• _TASK GOAL_: Read through the listing and copy every line that contains the word "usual".

*** Block opens ***

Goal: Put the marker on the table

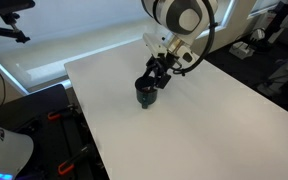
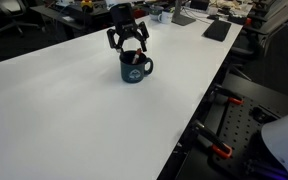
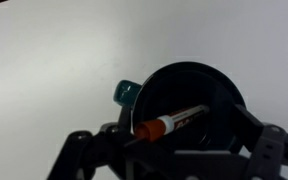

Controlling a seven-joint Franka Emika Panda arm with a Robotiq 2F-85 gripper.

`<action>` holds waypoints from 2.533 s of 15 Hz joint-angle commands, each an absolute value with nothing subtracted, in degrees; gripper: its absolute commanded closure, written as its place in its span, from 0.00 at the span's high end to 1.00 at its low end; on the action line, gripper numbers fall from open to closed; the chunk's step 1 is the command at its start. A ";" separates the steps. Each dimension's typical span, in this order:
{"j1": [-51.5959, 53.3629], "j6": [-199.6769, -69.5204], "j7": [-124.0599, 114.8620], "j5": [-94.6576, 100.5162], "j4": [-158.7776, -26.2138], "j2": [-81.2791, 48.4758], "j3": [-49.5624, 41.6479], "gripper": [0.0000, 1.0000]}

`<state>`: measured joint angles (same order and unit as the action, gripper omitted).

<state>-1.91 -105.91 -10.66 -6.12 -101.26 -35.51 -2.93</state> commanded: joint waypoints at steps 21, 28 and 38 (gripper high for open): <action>-1.70 -104.52 -11.31 -5.25 -100.65 -35.37 -3.61 0.08; -1.48 -104.37 -11.69 -4.96 -100.18 -35.70 -3.72 0.05; -1.55 -107.31 -14.82 -4.23 -106.44 -27.95 -6.15 0.05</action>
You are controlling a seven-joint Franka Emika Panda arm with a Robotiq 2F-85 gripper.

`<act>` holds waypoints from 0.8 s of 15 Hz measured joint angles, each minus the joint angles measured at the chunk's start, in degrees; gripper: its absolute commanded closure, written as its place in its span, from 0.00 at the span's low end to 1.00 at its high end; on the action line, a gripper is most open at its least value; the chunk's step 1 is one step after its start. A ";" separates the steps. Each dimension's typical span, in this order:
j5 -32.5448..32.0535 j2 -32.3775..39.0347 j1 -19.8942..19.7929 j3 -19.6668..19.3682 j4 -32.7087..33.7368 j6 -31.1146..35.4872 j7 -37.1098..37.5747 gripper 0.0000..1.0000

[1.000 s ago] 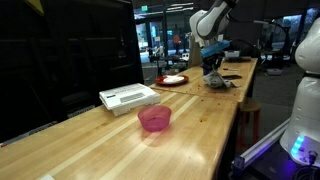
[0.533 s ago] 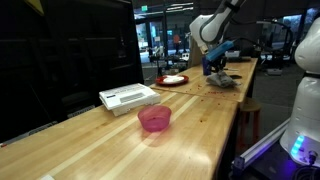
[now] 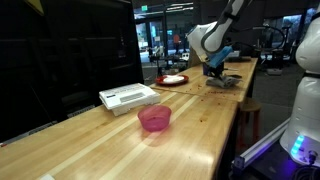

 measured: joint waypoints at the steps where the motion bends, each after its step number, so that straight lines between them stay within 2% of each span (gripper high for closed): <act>1: 0.39 0.43 0.49 0.02 -0.10 0.06 0.01 0.98; 7: 6.30 1.28 3.76 0.78 -1.70 -0.14 -1.17 0.98; 12: 6.77 1.37 4.97 1.27 -2.37 -0.84 -4.19 0.98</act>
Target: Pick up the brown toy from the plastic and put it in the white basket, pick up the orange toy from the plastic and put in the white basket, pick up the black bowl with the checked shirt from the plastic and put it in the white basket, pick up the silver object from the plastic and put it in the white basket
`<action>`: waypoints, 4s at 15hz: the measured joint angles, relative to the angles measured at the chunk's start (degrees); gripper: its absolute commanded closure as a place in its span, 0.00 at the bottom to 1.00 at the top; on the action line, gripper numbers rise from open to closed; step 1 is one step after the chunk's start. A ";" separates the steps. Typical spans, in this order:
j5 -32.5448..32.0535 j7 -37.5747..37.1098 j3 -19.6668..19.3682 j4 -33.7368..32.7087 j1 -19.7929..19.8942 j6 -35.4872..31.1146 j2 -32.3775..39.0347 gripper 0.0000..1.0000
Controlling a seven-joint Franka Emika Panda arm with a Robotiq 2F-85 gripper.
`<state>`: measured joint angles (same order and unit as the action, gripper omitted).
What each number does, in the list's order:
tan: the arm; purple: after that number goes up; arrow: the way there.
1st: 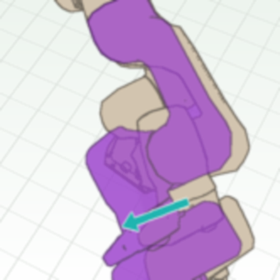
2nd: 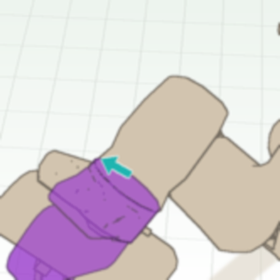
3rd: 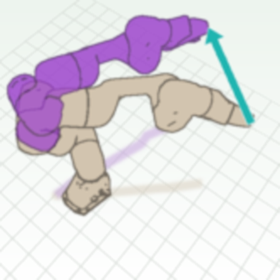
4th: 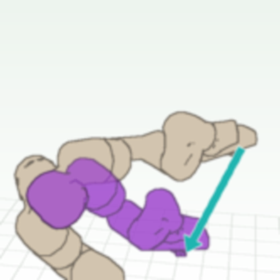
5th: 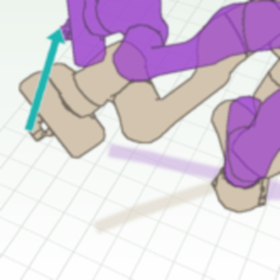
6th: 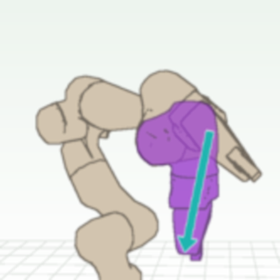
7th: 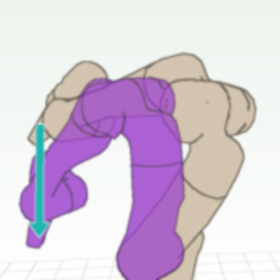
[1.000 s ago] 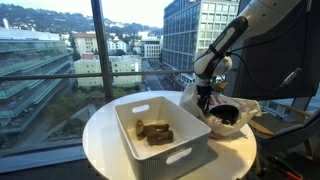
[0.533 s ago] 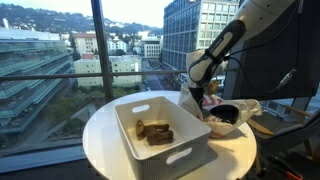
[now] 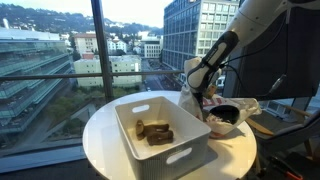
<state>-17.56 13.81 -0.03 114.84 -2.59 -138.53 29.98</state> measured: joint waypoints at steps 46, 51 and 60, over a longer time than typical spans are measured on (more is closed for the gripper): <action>-18.85 7.68 15.77 -10.87 -13.42 28.80 -18.27 0.00; -6.13 15.12 9.72 -6.69 -5.00 30.88 -21.93 0.00; 2.02 18.65 3.30 1.10 2.61 39.03 -16.31 0.00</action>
<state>-15.54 32.46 3.27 115.94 0.02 -99.50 13.67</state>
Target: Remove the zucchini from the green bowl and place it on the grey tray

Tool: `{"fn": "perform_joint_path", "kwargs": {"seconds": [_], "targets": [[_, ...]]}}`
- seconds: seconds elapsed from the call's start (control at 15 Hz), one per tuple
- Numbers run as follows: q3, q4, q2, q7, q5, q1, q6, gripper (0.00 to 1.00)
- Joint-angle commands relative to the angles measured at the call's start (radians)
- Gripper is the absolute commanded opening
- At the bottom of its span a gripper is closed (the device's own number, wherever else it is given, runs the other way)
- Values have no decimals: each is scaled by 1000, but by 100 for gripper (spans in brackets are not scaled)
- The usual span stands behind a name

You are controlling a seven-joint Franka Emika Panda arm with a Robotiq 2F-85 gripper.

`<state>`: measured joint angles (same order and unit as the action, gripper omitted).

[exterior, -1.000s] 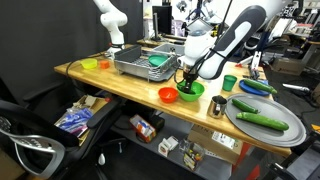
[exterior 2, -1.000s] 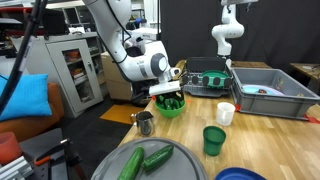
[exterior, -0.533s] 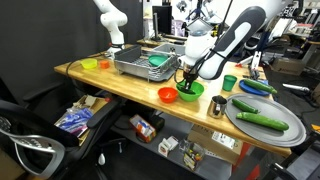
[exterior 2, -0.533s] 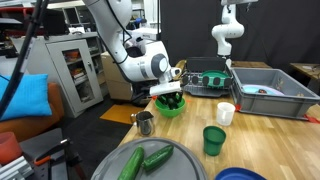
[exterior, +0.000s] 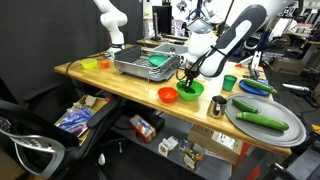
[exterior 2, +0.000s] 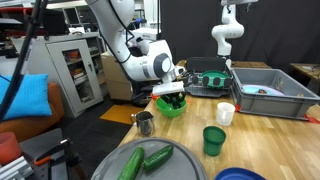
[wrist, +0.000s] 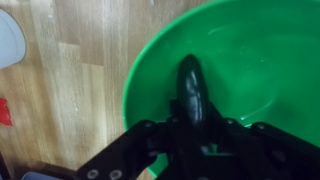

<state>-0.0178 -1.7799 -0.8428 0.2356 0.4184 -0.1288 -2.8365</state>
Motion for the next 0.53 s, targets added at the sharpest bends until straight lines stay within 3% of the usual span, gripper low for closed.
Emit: {"fn": "perform_joint_path", "kwargs": {"seconds": [0.0,0.47], "targets": [[29,-28,24,41,-25,38,-34,7],[92,-65,47,70,-63,113,-160,7]]}}
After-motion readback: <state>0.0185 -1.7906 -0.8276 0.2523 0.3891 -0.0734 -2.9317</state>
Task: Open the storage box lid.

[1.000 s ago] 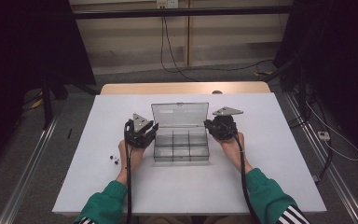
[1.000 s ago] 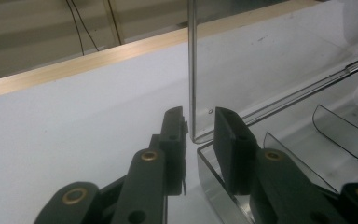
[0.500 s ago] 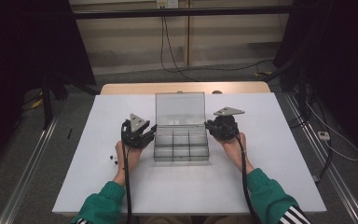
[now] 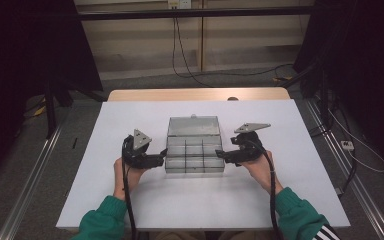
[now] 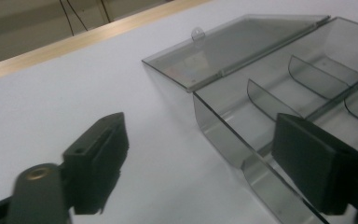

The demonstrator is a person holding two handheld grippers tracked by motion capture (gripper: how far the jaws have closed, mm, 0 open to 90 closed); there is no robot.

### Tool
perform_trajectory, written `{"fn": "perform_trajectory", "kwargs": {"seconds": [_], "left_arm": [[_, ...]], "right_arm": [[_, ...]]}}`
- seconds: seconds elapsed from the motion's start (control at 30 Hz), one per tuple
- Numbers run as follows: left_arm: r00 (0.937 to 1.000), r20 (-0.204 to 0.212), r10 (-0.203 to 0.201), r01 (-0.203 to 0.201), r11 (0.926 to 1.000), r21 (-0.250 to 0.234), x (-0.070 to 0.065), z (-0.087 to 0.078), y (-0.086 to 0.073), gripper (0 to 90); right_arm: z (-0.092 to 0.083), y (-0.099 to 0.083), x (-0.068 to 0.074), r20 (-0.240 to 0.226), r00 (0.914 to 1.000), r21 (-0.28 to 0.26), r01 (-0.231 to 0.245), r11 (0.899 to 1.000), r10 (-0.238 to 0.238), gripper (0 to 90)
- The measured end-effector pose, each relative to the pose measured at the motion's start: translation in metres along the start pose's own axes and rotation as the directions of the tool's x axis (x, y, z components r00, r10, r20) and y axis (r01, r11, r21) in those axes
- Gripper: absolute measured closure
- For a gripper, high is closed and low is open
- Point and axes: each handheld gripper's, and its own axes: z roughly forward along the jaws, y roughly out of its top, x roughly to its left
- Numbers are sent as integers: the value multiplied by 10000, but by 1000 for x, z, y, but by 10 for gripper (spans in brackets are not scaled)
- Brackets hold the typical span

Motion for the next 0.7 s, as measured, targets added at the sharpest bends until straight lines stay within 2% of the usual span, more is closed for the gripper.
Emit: {"fn": "perform_trajectory", "kwargs": {"seconds": [0.23,0.33,0.43,0.57,0.7], "left_arm": [[9998,17,183,-183,9996,220,-4,-15,-5,75],[9999,40,127,-129,9992,379,-3,-21,-8,61],[9998,-73,199,-194,9982,568,-2,-27,-12,42],[9998,-123,182,-172,9971,748,0,-33,-19,20],[9997,-220,86,-67,9963,860,2,-38,-24,1]], "right_arm": [[-10,-14,5,-545,9984,194,157,9997,-146,41],[-15,-20,7,-687,9975,294,208,9994,-187,0],[-22,-27,9,-794,9963,298,348,9990,-324,0],[-32,-37,10,-809,9952,165,567,9983,-552,0],[-38,-46,10,-852,9937,258,754,9968,-729,0]]}}
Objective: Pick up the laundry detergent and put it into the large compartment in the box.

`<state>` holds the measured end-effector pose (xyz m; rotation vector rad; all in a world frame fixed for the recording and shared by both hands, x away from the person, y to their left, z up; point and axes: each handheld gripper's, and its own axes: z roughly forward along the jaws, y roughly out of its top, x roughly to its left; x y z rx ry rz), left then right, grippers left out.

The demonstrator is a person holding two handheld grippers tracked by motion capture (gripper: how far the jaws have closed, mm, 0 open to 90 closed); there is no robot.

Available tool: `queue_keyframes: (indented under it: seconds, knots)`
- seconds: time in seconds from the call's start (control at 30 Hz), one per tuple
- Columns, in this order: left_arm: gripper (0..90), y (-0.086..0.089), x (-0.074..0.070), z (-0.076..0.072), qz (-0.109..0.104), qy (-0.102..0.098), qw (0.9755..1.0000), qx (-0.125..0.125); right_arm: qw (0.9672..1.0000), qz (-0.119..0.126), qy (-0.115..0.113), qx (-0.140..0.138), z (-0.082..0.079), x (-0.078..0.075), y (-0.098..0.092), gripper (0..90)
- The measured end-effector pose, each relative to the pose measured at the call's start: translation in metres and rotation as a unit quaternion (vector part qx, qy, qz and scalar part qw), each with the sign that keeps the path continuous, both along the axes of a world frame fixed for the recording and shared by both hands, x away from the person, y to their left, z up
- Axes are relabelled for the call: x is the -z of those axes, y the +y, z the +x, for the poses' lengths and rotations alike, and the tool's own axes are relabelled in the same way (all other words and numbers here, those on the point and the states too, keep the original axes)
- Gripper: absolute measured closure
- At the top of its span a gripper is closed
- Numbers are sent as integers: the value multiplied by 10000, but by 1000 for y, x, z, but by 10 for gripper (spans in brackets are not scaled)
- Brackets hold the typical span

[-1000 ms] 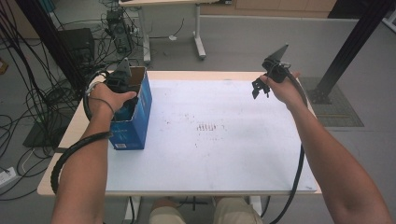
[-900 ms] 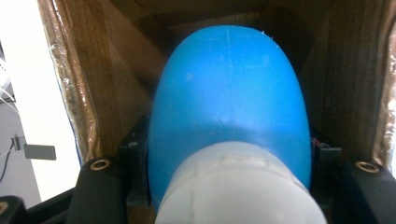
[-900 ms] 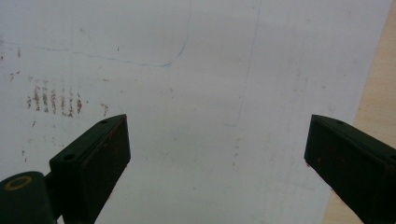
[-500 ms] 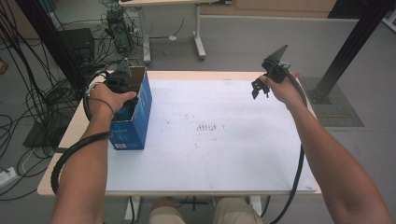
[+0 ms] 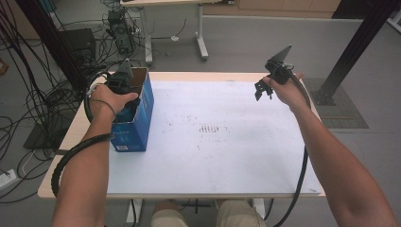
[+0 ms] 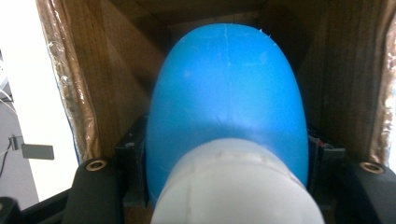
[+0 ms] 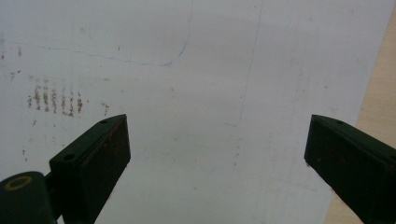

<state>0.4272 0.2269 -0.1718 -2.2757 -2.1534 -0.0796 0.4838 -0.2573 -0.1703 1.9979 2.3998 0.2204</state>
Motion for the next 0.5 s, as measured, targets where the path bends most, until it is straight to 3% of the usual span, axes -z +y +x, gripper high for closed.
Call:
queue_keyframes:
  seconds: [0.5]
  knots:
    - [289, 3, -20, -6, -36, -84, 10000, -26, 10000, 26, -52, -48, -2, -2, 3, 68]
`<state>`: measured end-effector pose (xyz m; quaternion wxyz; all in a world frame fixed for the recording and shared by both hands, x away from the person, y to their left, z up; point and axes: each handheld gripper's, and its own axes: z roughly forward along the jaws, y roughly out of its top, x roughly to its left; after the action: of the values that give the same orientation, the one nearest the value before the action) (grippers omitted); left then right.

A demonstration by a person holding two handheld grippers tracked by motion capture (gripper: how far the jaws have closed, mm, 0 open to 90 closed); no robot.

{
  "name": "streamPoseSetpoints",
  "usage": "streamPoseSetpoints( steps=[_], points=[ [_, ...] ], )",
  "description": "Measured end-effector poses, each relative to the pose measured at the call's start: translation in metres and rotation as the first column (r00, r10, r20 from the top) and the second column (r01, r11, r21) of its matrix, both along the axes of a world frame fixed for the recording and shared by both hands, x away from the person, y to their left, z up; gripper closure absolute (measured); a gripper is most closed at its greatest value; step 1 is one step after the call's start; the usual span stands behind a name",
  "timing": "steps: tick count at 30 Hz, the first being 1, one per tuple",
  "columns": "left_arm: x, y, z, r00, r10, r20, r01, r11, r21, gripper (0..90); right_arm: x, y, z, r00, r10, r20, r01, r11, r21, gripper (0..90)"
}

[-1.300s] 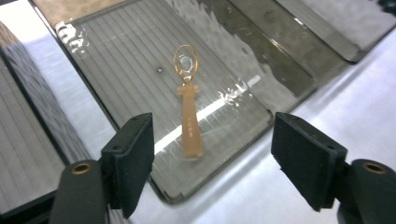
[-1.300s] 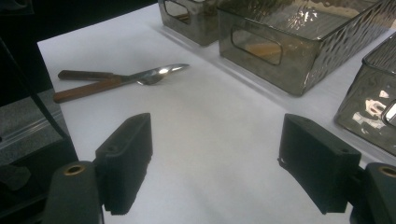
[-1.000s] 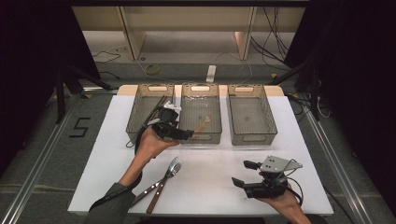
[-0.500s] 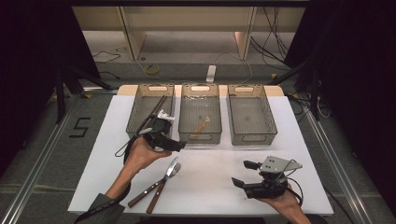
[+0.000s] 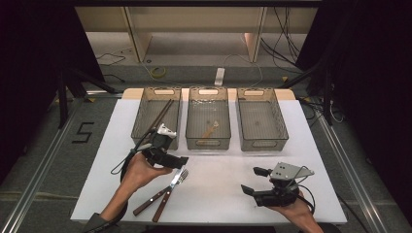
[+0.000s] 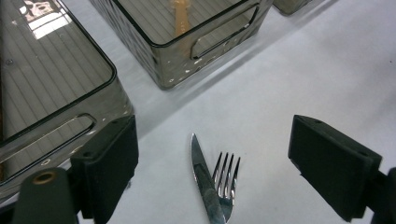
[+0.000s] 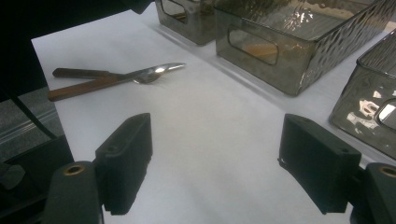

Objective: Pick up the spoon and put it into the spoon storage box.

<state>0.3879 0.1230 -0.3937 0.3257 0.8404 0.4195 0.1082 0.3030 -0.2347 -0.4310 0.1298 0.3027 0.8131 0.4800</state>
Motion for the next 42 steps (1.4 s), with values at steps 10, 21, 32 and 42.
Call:
streamPoseSetpoints(
  steps=[10, 21, 32, 42],
  points=[
    [-0.011, 0.001, -0.006, 0.9995, -0.001, -0.031, 0.001, 1.0, 0.006, 14.3, 0.001, -0.003, -0.001, 1.0, -0.005, -0.001, 0.005, 1.0, 0.008, 26.1],
    [-0.026, -0.005, -0.016, 0.9973, -0.02, -0.07, 0.023, 0.9989, 0.041, 13.2, 0.001, -0.004, -0.001, 0.9999, -0.014, 0.004, 0.014, 1.0, 0.016, 24.9],
    [-0.036, -0.006, -0.023, 0.9945, -0.024, -0.102, 0.034, 0.9947, 0.097, 13.3, 0.002, -0.003, -0.001, 0.9999, -0.015, 0.003, 0.015, 1.0, 0.016, 24.2],
    [-0.047, 0.006, -0.029, 0.9934, -0.015, -0.114, 0.03, 0.9916, 0.126, 15.1, 0.002, -0.004, -0.002, 0.9997, -0.024, -0.002, 0.024, 1.0, 0.011, 24.2]
  ],
)
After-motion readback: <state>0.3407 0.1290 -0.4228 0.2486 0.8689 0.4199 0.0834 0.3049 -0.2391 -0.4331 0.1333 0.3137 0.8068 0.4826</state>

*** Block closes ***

• _REPLY_:
- The usual span stands behind a name
Motion for the next 0.53 s, targets added at the sharpest bends until straight lines stay within 3% of the usual span, gripper low for closed.
Motion for the next 0.7 s, as measured, targets added at the sharpest bends until straight lines stay within 2% of the usual span, more is closed for the gripper.
Motion for the next 0.5 s, as measured, targets where the path bends most, until it is straight to 3% of the usual span, axes -z +y +x, gripper high for closed.
  "description": "Measured end-effector poses, each relative to the pose measured at the call's start: translation in metres and rotation as the first column (r00, r10, r20 from the top) and the second column (r01, r11, r21) of its matrix, both along the axes of a world frame fixed for the recording and shared by both hands, x away from the person, y to their left, z up; gripper closure absolute (measured); a gripper is most closed at its greatest value; step 1 is one step after the call's start; the usual span stands behind a name",

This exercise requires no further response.